Answer: Given her age, the family could be out of luck if she only recently started working. But there is a special rule that applies if she was working at jobs that paid into Social Security for at least a year and a half before her death.

With survivor benefits, the length of time someone needs to work typically varies according to age. To generate survivor benefits, the number of years you need to work at a job that pays into Social Security is — at most — 10 years. Each quarter of work typically generates one credit, and no more than 40 credits are needed. The younger someone is when they die, the fewer credits are needed. People, however, generally need at least six credits, and only credits earned after someone turns 22 count toward the total.

But there’s an exception. Survivor benefits can be paid if the worker earned at least six credits in the three years before death.

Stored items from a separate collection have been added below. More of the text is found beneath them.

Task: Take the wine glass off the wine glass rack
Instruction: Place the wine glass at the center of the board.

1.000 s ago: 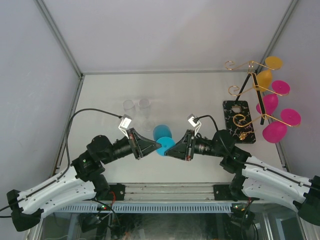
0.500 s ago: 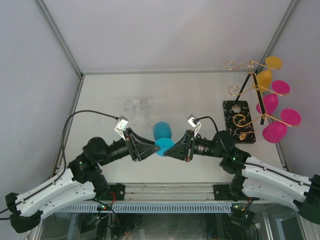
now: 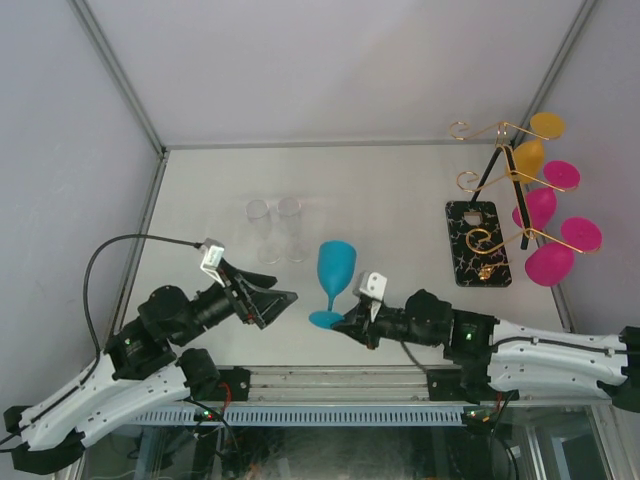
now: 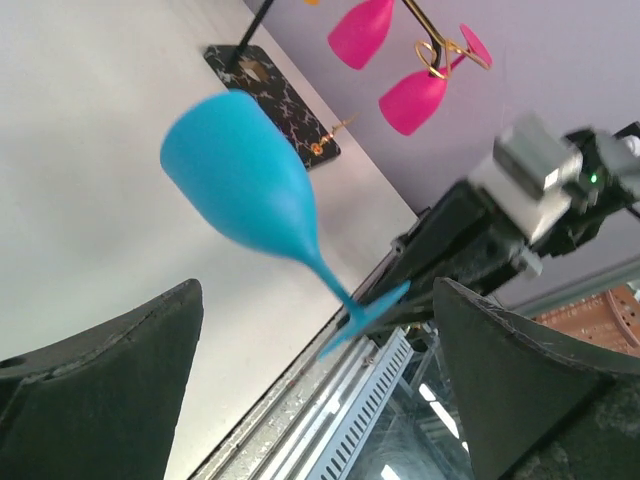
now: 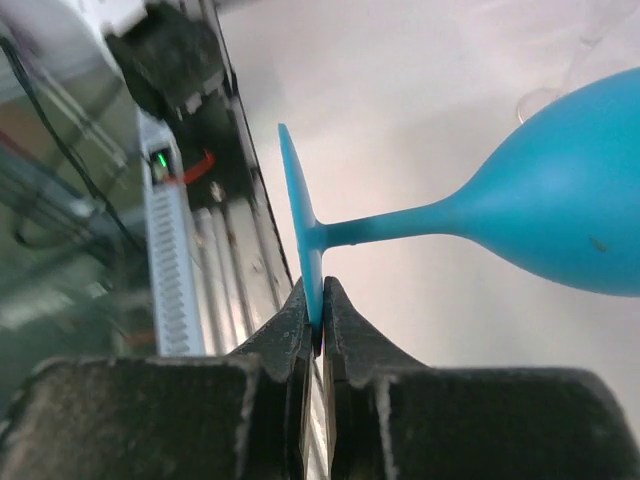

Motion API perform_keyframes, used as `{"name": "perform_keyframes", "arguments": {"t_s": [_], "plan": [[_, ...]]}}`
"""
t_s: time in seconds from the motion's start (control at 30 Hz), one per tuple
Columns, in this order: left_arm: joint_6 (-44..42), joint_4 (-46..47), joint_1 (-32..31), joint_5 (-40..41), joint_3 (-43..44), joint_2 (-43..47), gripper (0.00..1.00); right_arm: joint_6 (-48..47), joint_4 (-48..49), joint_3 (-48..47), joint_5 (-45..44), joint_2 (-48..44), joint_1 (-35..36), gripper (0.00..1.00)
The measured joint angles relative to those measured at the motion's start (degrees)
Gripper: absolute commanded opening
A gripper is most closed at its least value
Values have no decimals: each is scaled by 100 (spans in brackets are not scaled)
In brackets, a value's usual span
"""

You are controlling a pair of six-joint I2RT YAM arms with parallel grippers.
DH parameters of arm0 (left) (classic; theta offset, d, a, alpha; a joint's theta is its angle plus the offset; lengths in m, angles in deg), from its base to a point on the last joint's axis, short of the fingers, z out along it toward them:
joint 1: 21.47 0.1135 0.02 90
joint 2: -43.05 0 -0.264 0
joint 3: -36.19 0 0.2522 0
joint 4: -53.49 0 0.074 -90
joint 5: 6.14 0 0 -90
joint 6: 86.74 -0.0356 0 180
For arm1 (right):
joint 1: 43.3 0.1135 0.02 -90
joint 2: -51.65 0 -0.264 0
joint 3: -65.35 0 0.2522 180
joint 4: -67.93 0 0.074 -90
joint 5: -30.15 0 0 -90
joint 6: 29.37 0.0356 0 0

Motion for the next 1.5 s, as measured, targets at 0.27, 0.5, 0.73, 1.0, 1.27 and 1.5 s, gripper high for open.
{"name": "perform_keyframes", "arguments": {"t_s": [0.27,0.5,0.73,1.0,1.27,1.5], "plan": [[-48,-647,0,417,640,-330,100,-2612,-396,197,-1029,514,1364,0],[-46,-1054,57,525,748,-752,100,-3569,-518,256,-1593,953,1598,0],[76,-1054,828,-55,911,-925,100,-4013,-542,256,-1609,1067,1762,0],[286,-931,1502,-833,1040,-874,100,-4240,-413,354,-1239,730,1904,0],[304,-726,1626,-1488,1137,-1239,100,-4291,-376,367,-879,678,1965,0],[208,-640,1631,-2251,1141,-1751,94,-4334,-332,369,-597,564,1971,0]]}}
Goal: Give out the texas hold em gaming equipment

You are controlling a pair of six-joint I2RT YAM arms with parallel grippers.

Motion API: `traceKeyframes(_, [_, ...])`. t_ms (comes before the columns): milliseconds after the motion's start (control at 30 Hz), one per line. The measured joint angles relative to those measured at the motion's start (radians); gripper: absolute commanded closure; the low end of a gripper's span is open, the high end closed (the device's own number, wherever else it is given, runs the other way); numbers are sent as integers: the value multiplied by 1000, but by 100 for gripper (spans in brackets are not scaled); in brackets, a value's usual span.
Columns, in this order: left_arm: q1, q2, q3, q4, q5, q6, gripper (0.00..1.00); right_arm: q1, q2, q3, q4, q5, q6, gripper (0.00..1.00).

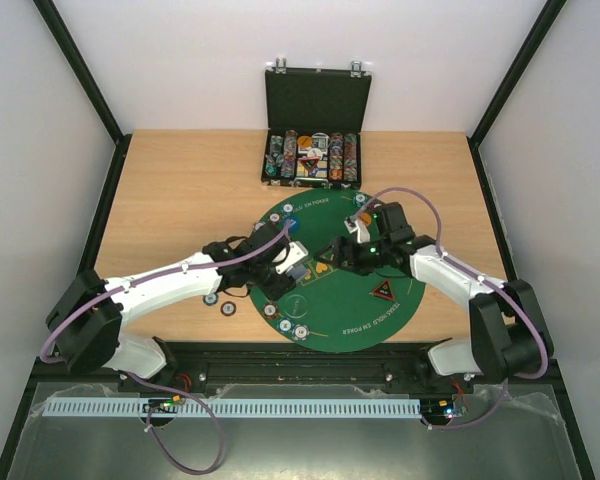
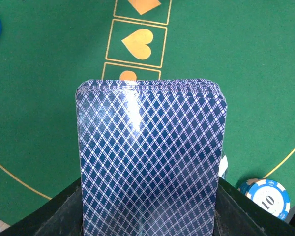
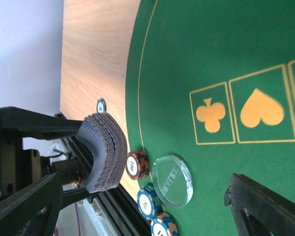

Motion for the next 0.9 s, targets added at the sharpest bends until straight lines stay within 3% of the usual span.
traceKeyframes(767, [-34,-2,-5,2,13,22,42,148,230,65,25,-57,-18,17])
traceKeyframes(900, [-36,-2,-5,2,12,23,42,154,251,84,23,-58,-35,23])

So if your grandson’s wife worked at least 18 months before her terribly premature death, survivor benefits could be paid to her minor children and to the surviving spouse who is caring for them, said William Meyer, chief executive of Social Security Solutions, a claiming strategy site.

The benefits would be based on her earnings history, so the amounts are unlikely to be substantial, Meyer noted. Still, something would be better than nothing.

All Social Security decisions can be appealed. If your grandson already filed an application and was denied, the denial letter would explain his appeal rights, Meyer said. If he just received a verbal denial, he should go ahead and file a formal application to start the process. If his wife had earnings that might not yet have been reported, he can provide her last pay stubs or W-2 forms when filing the application.

“With there being a concern about her having enough qualifying quarters, as well as low earnings, that could be pretty important,” Meyer said.